EXERCISE DESCRIPTION: Return only those lines of the listing that hold the word "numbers".

EXERCISE INPUT:
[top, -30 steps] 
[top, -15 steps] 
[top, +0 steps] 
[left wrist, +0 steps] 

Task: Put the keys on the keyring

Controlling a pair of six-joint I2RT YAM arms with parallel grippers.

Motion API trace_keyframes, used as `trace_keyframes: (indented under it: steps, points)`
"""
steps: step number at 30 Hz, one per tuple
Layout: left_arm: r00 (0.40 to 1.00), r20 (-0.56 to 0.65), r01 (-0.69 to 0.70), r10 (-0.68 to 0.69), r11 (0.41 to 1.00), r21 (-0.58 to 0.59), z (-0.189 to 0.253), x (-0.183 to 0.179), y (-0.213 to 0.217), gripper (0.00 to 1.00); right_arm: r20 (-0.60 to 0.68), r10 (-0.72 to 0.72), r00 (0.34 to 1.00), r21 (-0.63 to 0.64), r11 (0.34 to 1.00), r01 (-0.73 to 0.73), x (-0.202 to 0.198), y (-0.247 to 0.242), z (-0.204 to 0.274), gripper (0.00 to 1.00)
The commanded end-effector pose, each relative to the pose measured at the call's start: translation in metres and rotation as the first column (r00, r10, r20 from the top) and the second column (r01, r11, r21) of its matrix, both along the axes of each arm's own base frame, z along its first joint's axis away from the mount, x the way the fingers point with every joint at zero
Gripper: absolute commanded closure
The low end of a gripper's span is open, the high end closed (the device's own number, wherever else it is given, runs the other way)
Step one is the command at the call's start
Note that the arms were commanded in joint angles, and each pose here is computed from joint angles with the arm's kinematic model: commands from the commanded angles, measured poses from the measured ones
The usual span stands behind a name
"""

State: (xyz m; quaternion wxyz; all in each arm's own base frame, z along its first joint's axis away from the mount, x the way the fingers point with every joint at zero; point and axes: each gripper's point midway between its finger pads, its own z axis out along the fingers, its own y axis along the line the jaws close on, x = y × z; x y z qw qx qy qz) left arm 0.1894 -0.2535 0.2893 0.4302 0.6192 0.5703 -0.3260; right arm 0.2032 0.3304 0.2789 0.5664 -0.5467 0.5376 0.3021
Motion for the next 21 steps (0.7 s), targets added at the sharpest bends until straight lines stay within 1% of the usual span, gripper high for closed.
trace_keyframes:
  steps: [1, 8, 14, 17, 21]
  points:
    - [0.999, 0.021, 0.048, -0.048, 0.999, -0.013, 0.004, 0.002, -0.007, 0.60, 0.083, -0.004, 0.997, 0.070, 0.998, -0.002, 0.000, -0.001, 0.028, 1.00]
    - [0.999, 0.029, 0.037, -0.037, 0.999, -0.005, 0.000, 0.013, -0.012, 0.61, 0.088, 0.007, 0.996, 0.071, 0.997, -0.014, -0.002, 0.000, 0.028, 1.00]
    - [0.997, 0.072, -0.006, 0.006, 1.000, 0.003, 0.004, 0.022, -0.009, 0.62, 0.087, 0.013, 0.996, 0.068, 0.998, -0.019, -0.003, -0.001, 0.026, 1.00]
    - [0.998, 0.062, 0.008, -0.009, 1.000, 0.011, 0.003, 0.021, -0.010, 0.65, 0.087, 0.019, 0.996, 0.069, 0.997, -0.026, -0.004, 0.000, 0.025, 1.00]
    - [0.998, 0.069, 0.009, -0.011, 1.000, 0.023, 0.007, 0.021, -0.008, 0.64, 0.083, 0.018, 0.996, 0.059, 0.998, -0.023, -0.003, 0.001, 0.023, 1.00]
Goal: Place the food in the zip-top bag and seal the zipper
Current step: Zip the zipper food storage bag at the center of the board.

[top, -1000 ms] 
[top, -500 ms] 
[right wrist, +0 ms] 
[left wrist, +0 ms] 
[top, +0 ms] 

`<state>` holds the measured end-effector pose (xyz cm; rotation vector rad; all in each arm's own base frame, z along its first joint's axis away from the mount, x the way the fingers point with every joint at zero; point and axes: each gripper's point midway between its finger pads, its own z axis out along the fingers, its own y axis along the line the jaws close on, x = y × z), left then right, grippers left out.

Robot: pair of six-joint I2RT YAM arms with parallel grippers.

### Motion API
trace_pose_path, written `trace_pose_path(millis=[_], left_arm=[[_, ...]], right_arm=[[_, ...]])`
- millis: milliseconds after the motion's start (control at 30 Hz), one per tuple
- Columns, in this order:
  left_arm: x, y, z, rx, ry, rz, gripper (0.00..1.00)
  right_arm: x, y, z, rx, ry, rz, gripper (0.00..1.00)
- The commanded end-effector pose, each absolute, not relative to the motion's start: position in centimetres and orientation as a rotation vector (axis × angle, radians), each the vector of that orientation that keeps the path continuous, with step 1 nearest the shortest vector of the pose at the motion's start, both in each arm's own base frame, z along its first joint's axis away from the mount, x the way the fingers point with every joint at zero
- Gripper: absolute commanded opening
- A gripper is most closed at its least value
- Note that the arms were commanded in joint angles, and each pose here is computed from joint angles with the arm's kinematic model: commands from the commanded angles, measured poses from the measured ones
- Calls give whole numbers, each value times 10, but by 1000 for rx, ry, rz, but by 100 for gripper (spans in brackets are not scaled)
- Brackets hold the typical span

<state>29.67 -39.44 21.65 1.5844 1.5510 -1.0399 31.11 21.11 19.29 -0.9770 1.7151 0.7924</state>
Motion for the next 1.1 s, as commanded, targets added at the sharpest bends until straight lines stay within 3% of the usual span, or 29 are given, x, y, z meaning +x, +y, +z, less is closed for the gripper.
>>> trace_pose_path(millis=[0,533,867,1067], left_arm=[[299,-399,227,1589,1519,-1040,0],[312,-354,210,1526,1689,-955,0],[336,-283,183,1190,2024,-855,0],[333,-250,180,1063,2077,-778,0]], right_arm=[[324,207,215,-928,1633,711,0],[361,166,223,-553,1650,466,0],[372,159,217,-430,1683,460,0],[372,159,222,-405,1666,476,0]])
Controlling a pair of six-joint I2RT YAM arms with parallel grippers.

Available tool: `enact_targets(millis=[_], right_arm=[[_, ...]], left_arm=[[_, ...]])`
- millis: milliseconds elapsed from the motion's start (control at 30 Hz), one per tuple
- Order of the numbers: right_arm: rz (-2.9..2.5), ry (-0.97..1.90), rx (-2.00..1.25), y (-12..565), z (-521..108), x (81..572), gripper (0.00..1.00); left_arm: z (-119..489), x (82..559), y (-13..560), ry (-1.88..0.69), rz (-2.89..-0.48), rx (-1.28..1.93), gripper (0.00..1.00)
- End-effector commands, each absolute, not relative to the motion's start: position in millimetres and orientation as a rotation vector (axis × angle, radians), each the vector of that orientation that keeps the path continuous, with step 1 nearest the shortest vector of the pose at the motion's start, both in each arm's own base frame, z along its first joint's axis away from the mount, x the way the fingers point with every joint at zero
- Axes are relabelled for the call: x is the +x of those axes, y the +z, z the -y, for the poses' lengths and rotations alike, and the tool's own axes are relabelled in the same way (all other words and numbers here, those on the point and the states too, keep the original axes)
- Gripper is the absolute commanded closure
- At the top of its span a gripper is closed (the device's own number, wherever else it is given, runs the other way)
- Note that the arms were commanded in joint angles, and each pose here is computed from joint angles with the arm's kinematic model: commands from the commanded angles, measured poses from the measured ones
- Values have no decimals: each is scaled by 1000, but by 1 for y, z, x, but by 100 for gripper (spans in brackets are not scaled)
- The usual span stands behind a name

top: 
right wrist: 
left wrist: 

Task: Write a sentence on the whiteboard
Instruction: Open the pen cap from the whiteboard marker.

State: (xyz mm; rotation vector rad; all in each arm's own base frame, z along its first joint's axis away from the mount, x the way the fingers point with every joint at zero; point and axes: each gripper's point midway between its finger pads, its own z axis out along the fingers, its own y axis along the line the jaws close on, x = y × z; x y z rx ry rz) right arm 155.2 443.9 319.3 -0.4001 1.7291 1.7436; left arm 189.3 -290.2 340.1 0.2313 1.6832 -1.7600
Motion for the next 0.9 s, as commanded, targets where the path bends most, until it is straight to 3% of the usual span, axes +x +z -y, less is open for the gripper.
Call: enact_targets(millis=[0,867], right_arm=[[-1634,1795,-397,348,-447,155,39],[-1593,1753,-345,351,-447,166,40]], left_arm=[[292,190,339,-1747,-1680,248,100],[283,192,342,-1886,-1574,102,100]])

RESULT OF THIS EXERCISE:
- Calls give whole numbers, each value times 10, but by 1000 for rx, ry, rz, but by 100 for gripper (spans in brackets are not scaled)
- Order of the numbers: right_arm: rz (-2.9..2.5), ry (-0.97..1.90), rx (-2.00..1.25), y (-12..565), z (-521..108), x (81..572), gripper (0.00..1.00); left_arm: z (-119..489), x (82..559), y (-13..560), ry (-1.88..0.69), rz (-2.89..-0.48), rx (-1.28..1.93), gripper (0.00..1.00)
- Axes are relabelled for the call: x is the +x of those axes, y the +z, z the -y, for the poses' lengths and rotations alike, and the tool's own axes are relabelled in the same way (all other words and numbers here, those on the point and the states too, keep the original axes)

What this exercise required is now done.